It would probably be a bit tasteless if the museum played We Are Family in the background and mechanised them to do Sister Sledge choreography. But you can go ahead and imagine it.

Skeletal onlookers (closeup)

The museum attendant was busy sketching one of the specimens.

Painterly

The rarest skeleton in the world! (Seriously, how cool is that?)

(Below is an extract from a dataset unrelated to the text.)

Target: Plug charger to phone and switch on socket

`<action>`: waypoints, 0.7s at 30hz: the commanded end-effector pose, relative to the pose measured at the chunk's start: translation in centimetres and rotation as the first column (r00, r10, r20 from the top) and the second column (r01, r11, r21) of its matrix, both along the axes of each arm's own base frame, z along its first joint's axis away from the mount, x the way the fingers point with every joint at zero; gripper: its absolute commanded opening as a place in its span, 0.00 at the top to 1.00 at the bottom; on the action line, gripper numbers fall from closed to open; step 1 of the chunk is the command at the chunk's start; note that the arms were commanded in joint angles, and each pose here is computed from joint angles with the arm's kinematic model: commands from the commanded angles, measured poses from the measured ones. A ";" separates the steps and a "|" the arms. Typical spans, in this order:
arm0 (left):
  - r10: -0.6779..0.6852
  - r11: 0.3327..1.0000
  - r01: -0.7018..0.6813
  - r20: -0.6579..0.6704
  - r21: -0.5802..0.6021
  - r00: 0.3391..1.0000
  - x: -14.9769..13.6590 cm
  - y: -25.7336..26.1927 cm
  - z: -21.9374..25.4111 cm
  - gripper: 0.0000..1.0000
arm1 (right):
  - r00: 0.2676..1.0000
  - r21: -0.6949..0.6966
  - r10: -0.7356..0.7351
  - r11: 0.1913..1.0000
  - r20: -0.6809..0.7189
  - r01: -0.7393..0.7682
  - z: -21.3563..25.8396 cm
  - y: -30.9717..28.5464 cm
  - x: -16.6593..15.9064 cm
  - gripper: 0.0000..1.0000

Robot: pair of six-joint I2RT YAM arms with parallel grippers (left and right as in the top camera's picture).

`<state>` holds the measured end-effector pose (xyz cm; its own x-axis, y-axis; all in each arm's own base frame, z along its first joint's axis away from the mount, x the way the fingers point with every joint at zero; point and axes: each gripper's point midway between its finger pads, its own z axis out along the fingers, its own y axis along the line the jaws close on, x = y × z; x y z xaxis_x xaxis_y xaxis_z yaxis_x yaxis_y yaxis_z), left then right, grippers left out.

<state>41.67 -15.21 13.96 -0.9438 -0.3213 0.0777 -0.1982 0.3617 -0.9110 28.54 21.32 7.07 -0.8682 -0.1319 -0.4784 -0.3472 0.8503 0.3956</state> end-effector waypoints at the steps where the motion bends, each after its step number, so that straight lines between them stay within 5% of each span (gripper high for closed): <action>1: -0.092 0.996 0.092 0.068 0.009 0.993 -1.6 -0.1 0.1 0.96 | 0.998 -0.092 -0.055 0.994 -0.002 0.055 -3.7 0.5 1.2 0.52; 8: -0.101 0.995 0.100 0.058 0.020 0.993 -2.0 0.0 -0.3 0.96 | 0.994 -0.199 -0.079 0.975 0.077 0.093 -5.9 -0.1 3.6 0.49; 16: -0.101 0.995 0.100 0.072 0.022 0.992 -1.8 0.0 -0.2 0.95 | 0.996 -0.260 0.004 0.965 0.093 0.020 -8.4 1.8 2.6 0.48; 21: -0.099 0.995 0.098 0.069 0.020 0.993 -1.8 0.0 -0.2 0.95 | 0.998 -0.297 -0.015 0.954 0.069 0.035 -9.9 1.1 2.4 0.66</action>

One of the rarest skeletons in the world

Mammoth hair!

Mammoth hair!

An incredibly disgusting method of toad reproduction!

Surinam Toad

A jar of moles, if Christina Perri ain’t “underground” enough for you! Okay, joke fail.

Jar Of Moles

A baby orangutan, rather far from home. :(

So far from home

I’m not sure how significant tree shrews are zoologically speaking, but I just thought it looked beautiful.

Suspended animation

And there you have it.

Walrus penis bone

4 Comments

  1. These are so cool, I’d say there were loads of things to picture. The jar of moles is bizarre, I might use it as an idiom! Alec’s probably told you that we have a place like this called the Dead Zoo in Dublin, think it’s a bit dustier though :)

    1. He hasn’t told me about that, actually! Will ask him about it the next time we visit – dusty or not, it will help break up our usual hectic Irish schedule of endless cups of tea.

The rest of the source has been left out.